First in a series of important offseason issues facing NFC North teams:
Quarterbacks are the most important players in the game. They're also, on average, the highest paid. Those undeniable facts could make for a significant offseason of contract news in the NFC North.
As we discussed in the fall, and as the chart documents, three of our starting quarterbacks are nearing the expiration of their contracts. I would classify two of the situations as urgent, albeit for different reasons. The third is the most undervalued of the bunch.
Could Aaron Rodgers, Jay Cutler and Matthew Stafford all sign new contracts before the start of the 2013 season? I wouldn't rule it out and, no matter how you look at it, all three must have new contract parameters -- even if it means a franchise tag -- over the next 26 months.
I've tried to minimize the focus on contract issues in recent years because, for the most part, teams have kept the players they wanted most. The cash matters only to the owners, players and agents. As third-party observers, financial specifics are relevant only if they present a unique challenge to the salary cap.
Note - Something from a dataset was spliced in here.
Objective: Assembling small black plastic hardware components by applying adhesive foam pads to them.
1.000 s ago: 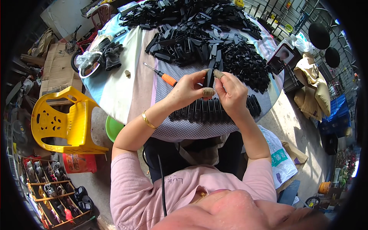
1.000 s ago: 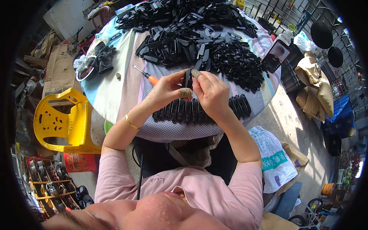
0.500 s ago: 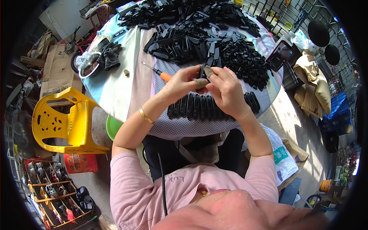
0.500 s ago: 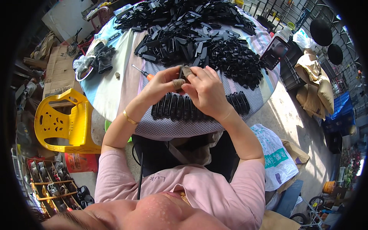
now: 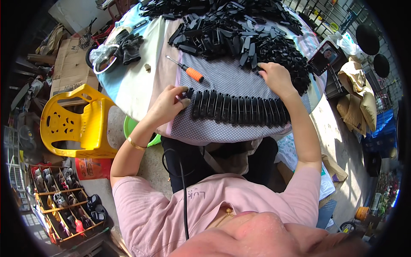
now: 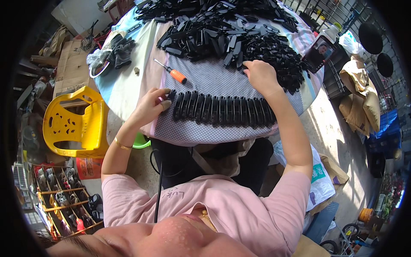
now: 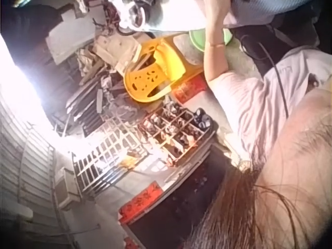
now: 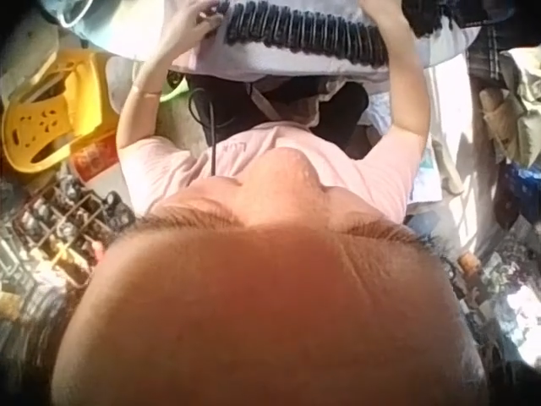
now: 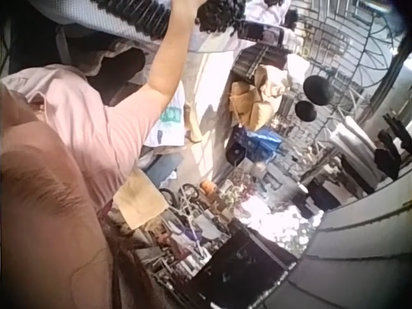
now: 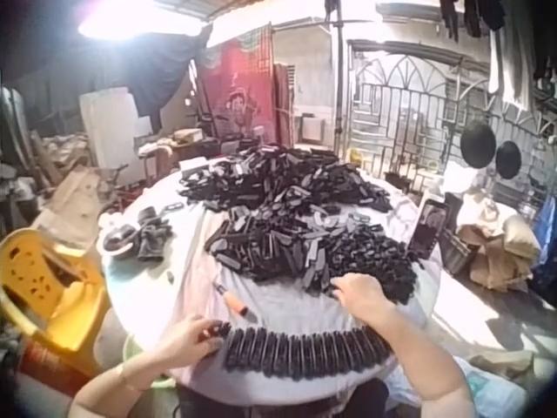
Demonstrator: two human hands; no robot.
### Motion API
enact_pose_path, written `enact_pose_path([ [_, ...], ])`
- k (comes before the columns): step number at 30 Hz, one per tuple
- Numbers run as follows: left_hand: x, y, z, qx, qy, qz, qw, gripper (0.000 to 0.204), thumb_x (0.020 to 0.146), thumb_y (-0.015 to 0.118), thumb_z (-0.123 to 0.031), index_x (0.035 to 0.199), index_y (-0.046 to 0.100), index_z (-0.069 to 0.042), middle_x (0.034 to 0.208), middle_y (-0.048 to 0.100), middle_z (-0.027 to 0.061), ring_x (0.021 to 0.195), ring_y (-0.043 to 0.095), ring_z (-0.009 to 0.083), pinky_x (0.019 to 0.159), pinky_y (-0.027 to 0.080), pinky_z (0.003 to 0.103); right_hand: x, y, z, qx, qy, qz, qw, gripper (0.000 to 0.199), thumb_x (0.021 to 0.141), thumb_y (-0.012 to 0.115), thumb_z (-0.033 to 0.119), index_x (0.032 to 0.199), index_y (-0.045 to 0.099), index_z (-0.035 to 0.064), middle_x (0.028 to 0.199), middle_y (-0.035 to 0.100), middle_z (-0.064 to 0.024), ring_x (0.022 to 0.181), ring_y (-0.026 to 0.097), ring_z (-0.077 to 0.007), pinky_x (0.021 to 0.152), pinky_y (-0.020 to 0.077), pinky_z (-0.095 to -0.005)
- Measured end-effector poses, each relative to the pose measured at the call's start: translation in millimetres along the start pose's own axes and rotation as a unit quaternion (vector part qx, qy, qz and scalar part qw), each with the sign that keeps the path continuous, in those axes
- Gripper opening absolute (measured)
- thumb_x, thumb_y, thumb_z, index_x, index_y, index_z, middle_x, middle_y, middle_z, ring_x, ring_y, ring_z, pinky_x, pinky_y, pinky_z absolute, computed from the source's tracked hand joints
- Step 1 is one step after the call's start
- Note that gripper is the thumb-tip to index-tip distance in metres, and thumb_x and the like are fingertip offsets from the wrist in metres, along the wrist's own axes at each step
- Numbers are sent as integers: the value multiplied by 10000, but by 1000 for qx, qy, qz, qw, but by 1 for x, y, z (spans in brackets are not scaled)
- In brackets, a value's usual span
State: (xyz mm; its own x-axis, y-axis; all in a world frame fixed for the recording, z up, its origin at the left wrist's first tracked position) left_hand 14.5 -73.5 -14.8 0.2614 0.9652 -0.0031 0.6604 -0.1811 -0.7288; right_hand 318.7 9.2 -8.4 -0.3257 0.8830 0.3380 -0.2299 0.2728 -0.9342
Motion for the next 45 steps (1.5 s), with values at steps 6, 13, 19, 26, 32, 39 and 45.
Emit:
enact_pose_path([
  [6,-6,9,-12,96,26,6,995,313,835,575,-148,1113,569,-5,869,534,190,803,552,324,731,435,380,6,-1,7,1,30,71,997,200,731,675,237,753,662,38,830,633,-116,809,621,-285,721,495,-391],
  [13,13,-4,-31,190,34,-17,981,265,822,593,-245,935,573,-7,816,584,186,781,578,373,689,453,445,-9,-8,6,245,52,68,966,161,666,676,113,669,599,-29,606,587,-97,562,563,-146,550,459,-276],
  [19,95,33,-88,102,191,-31,976,344,795,638,-305,981,643,-15,779,618,182,746,610,324,677,476,380,-10,-11,23,312,46,39,948,142,684,653,57,791,603,-22,674,615,-82,600,575,-118,584,469,-258],
  [26,159,78,-97,211,43,-6,976,419,746,648,-379,845,640,28,851,641,212,824,626,348,736,498,409,-35,-28,27,371,50,-27,927,229,759,642,54,973,641,-27,747,642,-84,652,578,-88,611,473,-229],
  [32,153,50,-77,112,57,-71,990,308,732,637,-272,852,648,12,760,646,170,739,633,302,702,492,361,-53,-48,24,308,38,-60,949,177,783,660,52,939,644,-31,854,639,-73,670,576,-93,606,471,-219],
  [39,81,31,-107,-115,84,42,989,235,865,596,-200,995,635,-8,629,550,-21,523,506,30,468,409,187,-44,-30,50,493,-7,-112,863,160,829,609,20,984,621,-18,1029,599,-67,837,594,-97,696,503,-228],
  [45,66,37,-85,-466,60,146,870,317,870,616,-224,1108,587,-16,763,596,4,612,549,48,539,451,166,-53,-24,80,703,91,-47,704,180,887,578,107,1001,592,-32,862,633,-49,757,610,-100,653,529,-239],
])
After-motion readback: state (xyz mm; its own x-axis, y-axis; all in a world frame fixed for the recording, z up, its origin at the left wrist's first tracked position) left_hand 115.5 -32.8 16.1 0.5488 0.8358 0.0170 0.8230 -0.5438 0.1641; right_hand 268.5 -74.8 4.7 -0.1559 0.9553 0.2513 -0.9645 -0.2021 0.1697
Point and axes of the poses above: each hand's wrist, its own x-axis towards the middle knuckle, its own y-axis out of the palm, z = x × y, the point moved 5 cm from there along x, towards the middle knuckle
The sheer size of contracts for starting quarterbacks, combined with a projected flat cap during much of this collective bargaining agreement, makes these situations quite relevant. Stafford and Cutler are in urgent situations, requiring franchise-altering decisions to be made perhaps before they throw their next pass, while Rodgers' contract is so outdated that his annual average is about half of what the New Orleans Saints paid Drew Brees last summer.
We'll start with Stafford, who was drafted No. 1 overall in 2009 -- two years before the NFL dramatically lowered the ceiling on rookie contracts. The Detroit Lions have already renegotiated his original six-year, $72 million deal twice to delay the accompanying salary-cap headache, but it probably will come to a head this offseason.
Stafford is projected to count at least $20.32 million against the Lions' 2013 cap, close to the figure that forced the Lions to give receiver Calvin Johnson a record-breaking extension last spring to relieve the cap hit. Lions general manager Martin Mayhew is already on record saying he would like to get Stafford extended as well, and the question is how much of a premium the Lions will have to pay.
Stafford's rookie contract averaged $12 million annually and included $41.7 million in guarantees. Regardless of the CBA changes, agent Tom Condon will want to build on the original deal. Considering that Stafford will turn 25 next month, you wonder if he will finish his career with more on-field earnings than any player in NFL history. Even if he signs a six-year contract this offseason, he'll be only 31 when it expires. Brees was 33 when the Saints signed him to his five-year, $100 million deal.
Brees' deal will serve as the benchmark for Rodgers, who just turned 29. Rodgers' contract runs through the 2014 season, and he has expressed a desire to sign one more contract before he retires. His situation isn't exactly comparable to Brees, whom the Saints made their franchise player prior to the agreement, but a $20-million annual average isn't out of the question if the sides hold discussions this spring.
Rodgers is due to earn $9.75 million in 2013 and $11 million in 2014. From the Green Bay Packers' perspective, the only urgency is the assumption of a rising price tag over time. The longer they wait, the more expensive the deal probably will be.
The Bears, meanwhile, can't wait too much longer on Cutler. Usually a team doesn't want to enter the season with an established quarterback entering his final contract year, but Cutler's situation is complicated by the arrival of new coach Marc Trestman -- who will make Cutler better and more expensive if he is the quarterback guru the Bears believe he is.
In that sense, it might make sense for Cutler to be patient for a deal in hopes an improved 2013 season enhances his value. The Bears, in turn, might want to see how the Cutler-Trestman dynamic plays out before making a long-term decision.
At some point -- maybe in a few months, definitely with two years -- the futures of all three quarterbacks will be addressed decisively. We'll be waiting.